Yes, I am weird looking. Yes, it does make me a better writer. But what if despite being weird looking and a good writer because of it, I never write a novel? I want desperately to write a novel so as to realize my full artistic potential. Not only am I a weird-looking writer, I am also a writer who is queer and NDN. What could be queerer and more NDN right now than the act of writing a novel? We are all bearers of the brutal inheritance of history and this is being revealed to us with each passing month; to me, the novel is the most hospitable form to tell a story about how despite my ability to diagnose the horror behind what animates the world, it still feels awful to exist. I could write an unduly long novel about the burden of being a person in Canada. I could write a novel about how taxing it is to talk to white people who are afraid to say the wrong thing to me. Even better, I could write a novel, in vignettes, about all the outlandish things white people say to me when they are trying not to say the wrong thing to me.

I tell everyone who will listen about the experimental novel I want to write. I tell them it will pressurize form and narrative and ask the reader to do a lot of work; I want to write a novel that will not disappear the labor that goes into writing it. I tell them the novel will register the blood and sweat and tears of writing at the level of typography.

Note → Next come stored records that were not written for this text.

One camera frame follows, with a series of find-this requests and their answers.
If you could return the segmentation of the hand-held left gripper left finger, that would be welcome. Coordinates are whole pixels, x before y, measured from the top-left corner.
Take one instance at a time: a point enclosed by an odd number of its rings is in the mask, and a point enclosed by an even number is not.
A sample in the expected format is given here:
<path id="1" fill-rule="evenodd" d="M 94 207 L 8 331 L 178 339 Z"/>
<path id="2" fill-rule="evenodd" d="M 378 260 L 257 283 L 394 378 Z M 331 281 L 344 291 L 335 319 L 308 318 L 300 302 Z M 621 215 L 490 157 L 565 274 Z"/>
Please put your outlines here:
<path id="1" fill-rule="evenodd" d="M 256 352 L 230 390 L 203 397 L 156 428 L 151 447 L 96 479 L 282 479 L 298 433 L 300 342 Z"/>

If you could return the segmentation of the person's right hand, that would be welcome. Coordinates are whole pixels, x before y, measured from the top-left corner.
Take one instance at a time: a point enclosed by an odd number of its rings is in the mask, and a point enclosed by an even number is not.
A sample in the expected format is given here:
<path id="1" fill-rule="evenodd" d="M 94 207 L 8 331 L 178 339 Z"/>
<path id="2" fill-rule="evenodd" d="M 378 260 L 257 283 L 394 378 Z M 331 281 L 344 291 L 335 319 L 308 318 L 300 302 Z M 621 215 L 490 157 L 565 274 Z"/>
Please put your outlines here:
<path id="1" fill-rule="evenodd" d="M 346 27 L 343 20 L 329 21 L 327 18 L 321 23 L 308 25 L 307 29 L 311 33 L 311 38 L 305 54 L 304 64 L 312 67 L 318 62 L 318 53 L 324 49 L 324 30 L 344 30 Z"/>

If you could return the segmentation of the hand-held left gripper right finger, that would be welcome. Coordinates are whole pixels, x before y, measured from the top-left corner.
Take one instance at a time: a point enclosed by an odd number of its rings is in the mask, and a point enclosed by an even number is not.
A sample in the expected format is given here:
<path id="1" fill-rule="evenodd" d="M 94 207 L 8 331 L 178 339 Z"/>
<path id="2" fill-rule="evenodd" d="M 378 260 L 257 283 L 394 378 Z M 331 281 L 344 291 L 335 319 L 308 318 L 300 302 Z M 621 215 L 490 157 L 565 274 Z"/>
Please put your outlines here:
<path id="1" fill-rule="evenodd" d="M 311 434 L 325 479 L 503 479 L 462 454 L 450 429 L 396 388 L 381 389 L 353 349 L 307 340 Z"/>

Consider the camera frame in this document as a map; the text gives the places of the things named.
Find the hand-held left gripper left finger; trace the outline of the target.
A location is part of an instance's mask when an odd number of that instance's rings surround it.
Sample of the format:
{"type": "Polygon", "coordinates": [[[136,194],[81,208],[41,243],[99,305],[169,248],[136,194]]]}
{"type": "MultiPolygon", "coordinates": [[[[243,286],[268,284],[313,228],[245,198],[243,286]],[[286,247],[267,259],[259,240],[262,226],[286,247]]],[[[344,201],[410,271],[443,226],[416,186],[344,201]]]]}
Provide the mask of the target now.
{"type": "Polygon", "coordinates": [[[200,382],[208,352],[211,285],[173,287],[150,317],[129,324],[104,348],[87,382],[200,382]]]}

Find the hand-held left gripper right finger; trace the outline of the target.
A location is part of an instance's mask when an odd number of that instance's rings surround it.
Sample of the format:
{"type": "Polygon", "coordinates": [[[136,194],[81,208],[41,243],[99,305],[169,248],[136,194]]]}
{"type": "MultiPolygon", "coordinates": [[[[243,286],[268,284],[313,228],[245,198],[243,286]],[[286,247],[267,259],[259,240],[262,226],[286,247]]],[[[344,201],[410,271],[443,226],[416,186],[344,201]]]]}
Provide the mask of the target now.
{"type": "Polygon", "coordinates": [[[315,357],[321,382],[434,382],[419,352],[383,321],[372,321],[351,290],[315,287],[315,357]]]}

I hate the idea of writing a novel teeming with dialogue and description, I confess to everyone repeatedly. I will not shut up about how I want to write a novel about what it is to write novels in this day and age, which means that I want to write a novel that interrogates ideas and idea-making. The novel will be like a child to me and thus I will be like its mother. I want to be a mother terribly, to give birth to words and to treat them all equally on the page.


My friends say encouraging things to me:

  1. I am so here for this!

  2. This is a work of staggering genius!

  3. You ARE the Cree Judith Butler—so productive!


When I tell strangers or acquaintances about the novel that I have not yet given birth to, they say things like:

  1. That sounds like a great idea for a short story.

  2. Sounds interesting, but not really like a novel.

  3. Who reads novels anyways?


I am upset with my friends who do not have the guts to tell me that no one gives a fuck about the novel anymore. Why do they withhold from me the cultural belief that novels are like damp firewood, untenable no matter how much gasoline you throw onto them? Social media killed print journalism, so why not the novel too? Why do I feel more like an artist and less like a writer when I tell people I am working on a novel?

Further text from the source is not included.